Required action
With the material below, print exactly the lines between the line holding "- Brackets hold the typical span" and the line holding "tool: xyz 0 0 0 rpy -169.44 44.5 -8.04", inclusive. Add nothing else.
------------------------------
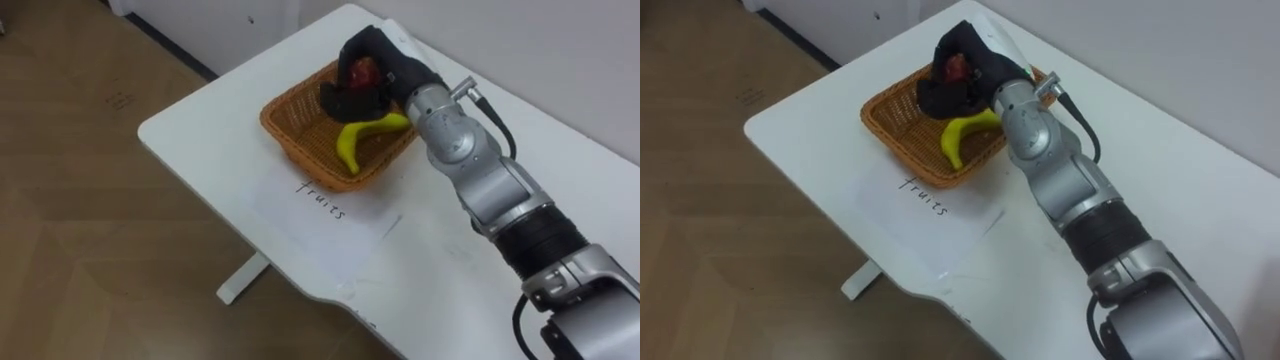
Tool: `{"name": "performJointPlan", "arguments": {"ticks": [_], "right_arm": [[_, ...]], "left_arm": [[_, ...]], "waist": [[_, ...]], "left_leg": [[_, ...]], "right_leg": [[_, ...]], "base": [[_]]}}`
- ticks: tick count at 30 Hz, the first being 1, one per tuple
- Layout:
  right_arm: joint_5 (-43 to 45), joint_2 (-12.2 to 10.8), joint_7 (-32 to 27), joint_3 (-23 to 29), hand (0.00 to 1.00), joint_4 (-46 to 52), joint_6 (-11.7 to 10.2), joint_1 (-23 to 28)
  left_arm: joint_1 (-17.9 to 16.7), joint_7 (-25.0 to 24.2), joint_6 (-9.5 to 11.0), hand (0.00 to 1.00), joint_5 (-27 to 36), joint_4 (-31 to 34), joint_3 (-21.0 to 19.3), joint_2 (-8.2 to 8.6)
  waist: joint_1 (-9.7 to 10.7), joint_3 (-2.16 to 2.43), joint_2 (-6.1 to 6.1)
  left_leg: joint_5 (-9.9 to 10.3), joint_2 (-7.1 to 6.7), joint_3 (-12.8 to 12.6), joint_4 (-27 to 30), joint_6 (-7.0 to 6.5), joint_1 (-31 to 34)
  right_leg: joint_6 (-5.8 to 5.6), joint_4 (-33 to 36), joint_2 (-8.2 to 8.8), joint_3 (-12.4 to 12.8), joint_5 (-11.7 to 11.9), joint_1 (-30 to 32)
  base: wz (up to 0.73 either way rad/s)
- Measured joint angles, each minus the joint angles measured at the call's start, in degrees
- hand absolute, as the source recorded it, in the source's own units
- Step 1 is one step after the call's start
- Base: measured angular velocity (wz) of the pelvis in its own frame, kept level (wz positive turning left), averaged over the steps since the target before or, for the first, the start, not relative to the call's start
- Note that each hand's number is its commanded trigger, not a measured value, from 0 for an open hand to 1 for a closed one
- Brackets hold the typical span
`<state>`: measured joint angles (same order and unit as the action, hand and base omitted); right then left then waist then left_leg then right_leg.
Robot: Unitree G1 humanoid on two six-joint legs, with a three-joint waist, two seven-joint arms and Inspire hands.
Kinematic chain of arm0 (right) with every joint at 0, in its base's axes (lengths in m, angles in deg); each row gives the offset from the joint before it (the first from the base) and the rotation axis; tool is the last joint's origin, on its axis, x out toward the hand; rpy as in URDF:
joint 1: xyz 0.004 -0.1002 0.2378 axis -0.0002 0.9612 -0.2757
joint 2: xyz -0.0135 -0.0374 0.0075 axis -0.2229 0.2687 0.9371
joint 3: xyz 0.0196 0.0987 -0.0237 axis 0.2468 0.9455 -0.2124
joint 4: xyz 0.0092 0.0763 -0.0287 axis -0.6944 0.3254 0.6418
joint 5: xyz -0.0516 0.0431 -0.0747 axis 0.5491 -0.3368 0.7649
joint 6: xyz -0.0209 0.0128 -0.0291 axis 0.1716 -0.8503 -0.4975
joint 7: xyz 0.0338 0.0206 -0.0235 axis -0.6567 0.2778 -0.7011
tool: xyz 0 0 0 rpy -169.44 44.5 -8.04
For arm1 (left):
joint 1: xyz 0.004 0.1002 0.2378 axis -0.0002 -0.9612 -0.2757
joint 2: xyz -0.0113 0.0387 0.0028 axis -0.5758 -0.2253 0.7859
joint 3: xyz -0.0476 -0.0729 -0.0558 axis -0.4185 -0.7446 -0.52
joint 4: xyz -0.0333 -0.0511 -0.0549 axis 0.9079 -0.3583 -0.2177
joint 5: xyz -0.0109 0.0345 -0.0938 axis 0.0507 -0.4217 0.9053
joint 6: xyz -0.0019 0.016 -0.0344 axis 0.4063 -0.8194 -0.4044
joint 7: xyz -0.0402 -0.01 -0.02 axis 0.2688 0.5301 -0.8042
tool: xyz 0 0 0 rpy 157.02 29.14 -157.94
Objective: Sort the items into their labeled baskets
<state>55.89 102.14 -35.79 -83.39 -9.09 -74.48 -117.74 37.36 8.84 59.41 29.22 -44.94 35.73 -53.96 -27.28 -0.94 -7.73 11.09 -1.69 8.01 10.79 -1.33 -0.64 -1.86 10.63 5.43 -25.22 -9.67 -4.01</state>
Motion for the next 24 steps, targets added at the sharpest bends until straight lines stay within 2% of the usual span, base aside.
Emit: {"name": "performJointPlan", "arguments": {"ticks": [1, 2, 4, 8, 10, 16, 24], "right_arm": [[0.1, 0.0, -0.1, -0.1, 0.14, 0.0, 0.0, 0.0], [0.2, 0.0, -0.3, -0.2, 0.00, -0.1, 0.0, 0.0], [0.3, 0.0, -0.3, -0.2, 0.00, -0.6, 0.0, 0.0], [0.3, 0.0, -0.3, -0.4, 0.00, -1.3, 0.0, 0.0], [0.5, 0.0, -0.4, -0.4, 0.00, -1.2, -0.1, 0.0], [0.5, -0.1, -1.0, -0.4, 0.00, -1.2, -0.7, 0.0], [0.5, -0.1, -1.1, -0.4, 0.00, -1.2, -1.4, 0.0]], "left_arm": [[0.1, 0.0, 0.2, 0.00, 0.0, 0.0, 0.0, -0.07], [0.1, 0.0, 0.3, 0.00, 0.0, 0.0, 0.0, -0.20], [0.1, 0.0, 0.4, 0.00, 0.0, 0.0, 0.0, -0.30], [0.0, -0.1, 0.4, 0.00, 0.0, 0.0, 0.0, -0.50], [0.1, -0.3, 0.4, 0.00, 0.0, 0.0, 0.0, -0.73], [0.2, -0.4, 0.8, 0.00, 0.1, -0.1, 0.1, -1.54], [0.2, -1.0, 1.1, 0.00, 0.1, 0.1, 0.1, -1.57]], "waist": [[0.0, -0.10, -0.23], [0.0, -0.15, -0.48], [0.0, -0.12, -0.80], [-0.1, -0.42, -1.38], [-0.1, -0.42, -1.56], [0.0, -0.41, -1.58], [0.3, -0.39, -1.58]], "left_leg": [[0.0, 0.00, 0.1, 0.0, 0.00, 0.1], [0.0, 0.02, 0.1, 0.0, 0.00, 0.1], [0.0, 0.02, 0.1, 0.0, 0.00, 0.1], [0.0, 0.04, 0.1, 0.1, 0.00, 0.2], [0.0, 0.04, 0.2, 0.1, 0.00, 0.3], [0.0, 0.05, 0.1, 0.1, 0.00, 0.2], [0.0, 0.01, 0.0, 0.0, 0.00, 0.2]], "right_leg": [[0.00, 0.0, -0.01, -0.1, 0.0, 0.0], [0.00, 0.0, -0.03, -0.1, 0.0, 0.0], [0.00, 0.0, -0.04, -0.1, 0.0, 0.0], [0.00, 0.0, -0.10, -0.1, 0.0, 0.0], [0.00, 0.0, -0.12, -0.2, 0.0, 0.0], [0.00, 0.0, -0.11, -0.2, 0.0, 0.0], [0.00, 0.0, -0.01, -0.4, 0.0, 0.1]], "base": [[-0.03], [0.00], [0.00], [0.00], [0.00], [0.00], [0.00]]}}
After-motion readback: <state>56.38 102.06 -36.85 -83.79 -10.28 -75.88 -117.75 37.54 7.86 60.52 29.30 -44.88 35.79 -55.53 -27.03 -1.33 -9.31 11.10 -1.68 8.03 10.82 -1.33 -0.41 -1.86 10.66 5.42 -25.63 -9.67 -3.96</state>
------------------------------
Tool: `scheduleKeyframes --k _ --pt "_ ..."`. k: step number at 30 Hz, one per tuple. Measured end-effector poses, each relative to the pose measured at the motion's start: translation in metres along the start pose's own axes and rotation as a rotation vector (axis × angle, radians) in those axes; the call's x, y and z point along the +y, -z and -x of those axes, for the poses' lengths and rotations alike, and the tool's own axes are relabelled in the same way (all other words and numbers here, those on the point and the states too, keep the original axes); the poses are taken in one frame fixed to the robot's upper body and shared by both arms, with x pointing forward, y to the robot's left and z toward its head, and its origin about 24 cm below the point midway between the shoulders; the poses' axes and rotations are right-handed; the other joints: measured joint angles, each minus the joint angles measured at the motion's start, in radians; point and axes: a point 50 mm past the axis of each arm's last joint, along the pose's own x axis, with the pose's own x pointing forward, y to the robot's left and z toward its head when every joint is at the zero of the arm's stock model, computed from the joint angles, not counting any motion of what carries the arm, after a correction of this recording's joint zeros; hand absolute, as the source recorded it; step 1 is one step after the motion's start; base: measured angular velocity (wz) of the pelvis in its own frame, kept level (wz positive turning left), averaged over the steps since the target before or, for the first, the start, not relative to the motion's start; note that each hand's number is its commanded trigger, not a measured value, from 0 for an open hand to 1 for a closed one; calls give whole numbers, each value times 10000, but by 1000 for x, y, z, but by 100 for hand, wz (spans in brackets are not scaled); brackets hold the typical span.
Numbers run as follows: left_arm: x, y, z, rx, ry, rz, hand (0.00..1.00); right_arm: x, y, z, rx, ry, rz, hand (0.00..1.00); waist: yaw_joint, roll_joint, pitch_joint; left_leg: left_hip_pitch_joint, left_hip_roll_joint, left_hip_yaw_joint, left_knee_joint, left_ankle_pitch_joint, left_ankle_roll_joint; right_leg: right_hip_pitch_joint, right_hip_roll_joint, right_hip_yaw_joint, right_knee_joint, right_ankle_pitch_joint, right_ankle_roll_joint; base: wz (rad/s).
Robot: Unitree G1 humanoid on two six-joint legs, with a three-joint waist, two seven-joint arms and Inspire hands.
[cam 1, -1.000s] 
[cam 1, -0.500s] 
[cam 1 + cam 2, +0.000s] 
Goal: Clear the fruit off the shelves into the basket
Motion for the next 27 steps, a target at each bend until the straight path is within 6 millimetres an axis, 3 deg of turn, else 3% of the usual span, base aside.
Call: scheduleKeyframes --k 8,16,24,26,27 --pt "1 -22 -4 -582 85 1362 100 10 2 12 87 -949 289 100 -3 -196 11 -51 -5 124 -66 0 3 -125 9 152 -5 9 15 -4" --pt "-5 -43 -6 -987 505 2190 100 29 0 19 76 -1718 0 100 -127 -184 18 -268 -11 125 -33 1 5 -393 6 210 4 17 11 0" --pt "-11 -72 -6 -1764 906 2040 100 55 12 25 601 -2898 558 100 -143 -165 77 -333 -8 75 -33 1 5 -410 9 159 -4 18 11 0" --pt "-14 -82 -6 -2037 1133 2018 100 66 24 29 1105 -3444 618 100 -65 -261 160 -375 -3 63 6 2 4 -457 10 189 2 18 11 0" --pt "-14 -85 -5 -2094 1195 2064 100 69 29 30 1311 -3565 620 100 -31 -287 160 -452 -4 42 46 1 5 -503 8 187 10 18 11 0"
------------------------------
Exercise result
- Brackets hold the typical span
`<state>`: measured joint angles (same order and unit as the action, hand and base omitted); right then left then waist then left_leg then right_leg.
Robot: Unitree G1 humanoid on two six-joint legs, with a three-joint waist, two seven-joint arms and Inspire hands.
Kinematic chain of arm0 (right) with every joint at 0, in its base's axes (lengths in m, angles in deg); each row gives the offset from the joint before it (the first from the base) and the rotation axis; tool is the last joint's origin, on its axis, x out toward the hand; rpy as in URDF:
joint 1: xyz 0.004 -0.1002 0.2378 axis -0.0002 0.9612 -0.2757
joint 2: xyz -0.0135 -0.0374 0.0075 axis -0.2229 0.2687 0.9371
joint 3: xyz 0.0196 0.0987 -0.0237 axis 0.2468 0.9455 -0.2124
joint 4: xyz 0.0092 0.0763 -0.0287 axis -0.6944 0.3254 0.6418
joint 5: xyz -0.0516 0.0431 -0.0747 axis 0.5491 -0.3368 0.7649
joint 6: xyz -0.0209 0.0128 -0.0291 axis 0.1716 -0.8503 -0.4975
joint 7: xyz 0.0338 0.0206 -0.0235 axis -0.6567 0.2778 -0.7011
tool: xyz 0 0 0 rpy -169.44 44.5 -8.04

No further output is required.